Não nos apercebemos que nesta sociedade global fomos construindo bolsas de isolamento.
Nos territórios das nossas cidades fomos criando guetos para ricos e guetos para pobres. Construímos um sistema de transportes segregador: o transporte colectivo para os que têm menos e o transporte individual para os mais afortunados. Os jovens são, desde a mais tenra idade, guetizados em escolas privadas visando sucesso colectivo à outrance, ou guetizados em escolas públicas nas quais o sucesso, ou insucesso, individuais são a marca.
E, assim, nos vamos recusando a perceber que na origem destes vários tipos de gueto que vamos criando está sempre, e só, a questão essencial da distribuição de rendimentos, da desigualdade, da incapacidade de quem nasceu pobre quebrar o ciclo da pobreza e poder melhorar o seu padrão de vida.
É, a este propósito, muito interessante um estudo recente (2023) da Universidade Nova.
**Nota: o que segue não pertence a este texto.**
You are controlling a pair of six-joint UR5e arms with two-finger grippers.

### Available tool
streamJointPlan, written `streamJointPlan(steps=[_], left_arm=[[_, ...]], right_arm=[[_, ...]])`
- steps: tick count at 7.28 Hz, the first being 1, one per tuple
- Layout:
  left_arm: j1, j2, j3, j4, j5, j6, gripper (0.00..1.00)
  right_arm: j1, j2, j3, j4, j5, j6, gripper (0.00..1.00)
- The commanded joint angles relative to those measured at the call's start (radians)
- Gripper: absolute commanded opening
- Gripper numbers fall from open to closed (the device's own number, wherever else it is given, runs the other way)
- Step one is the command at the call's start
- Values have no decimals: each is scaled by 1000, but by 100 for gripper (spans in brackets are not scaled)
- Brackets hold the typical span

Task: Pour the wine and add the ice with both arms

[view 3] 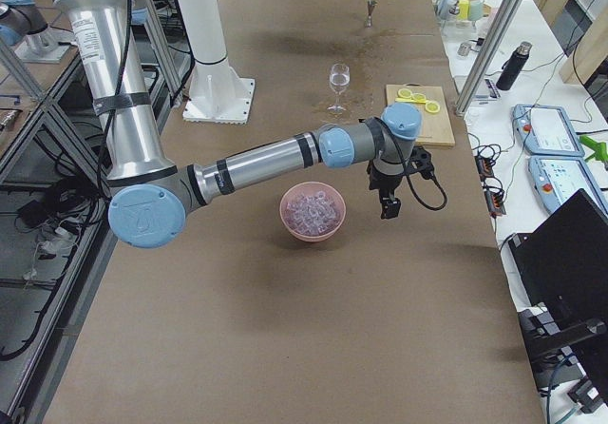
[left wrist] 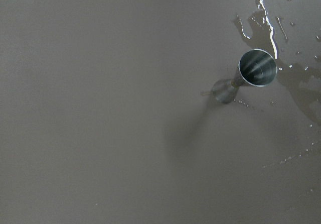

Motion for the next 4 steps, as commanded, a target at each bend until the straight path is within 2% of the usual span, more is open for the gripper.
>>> streamJointPlan(steps=[1,2,3,4], left_arm=[[-10,75,-6,11,-19,56,99],[-10,105,-12,6,-42,61,99],[-8,112,-7,-32,-47,35,99],[-7,112,-10,-52,-47,14,99]], right_arm=[[-13,-12,-15,-2,-3,2,100],[-13,-18,-9,-3,11,29,100],[-60,-67,60,-2,40,127,100],[-142,-151,179,0,15,176,100]])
Entre outras conclusões, afirma: Uma comparação entre as gerações nascidas nas décadas de 60, 70 e 80 sugere que a transmissão intergeracional de pobreza não está a diminuir.
Ou, se se preferir outras referências, atentar num estudo do francês INSEE, que conclui que 47% do património total das famílias é detido por 10% delas.
Aos que andam entretidos a discutir o racismo, escorregando na “casca de banana” que os populistas lhes lançam, deixo-lhes um pequeno desafio.
Passeiem-se pelas lojas de luxo das grandes cidades, entrem nos hotéis mais exclusivos ou frequentem os restaurantes mais caros e depois, se fizerem o favor, digam-nos onde está o racismo.
Talvez percebam que o que continua a diferenciar os seres humanos nesta nossa sociedade não é a cor da pele, o formato dos olhos ou a textura do cabelo.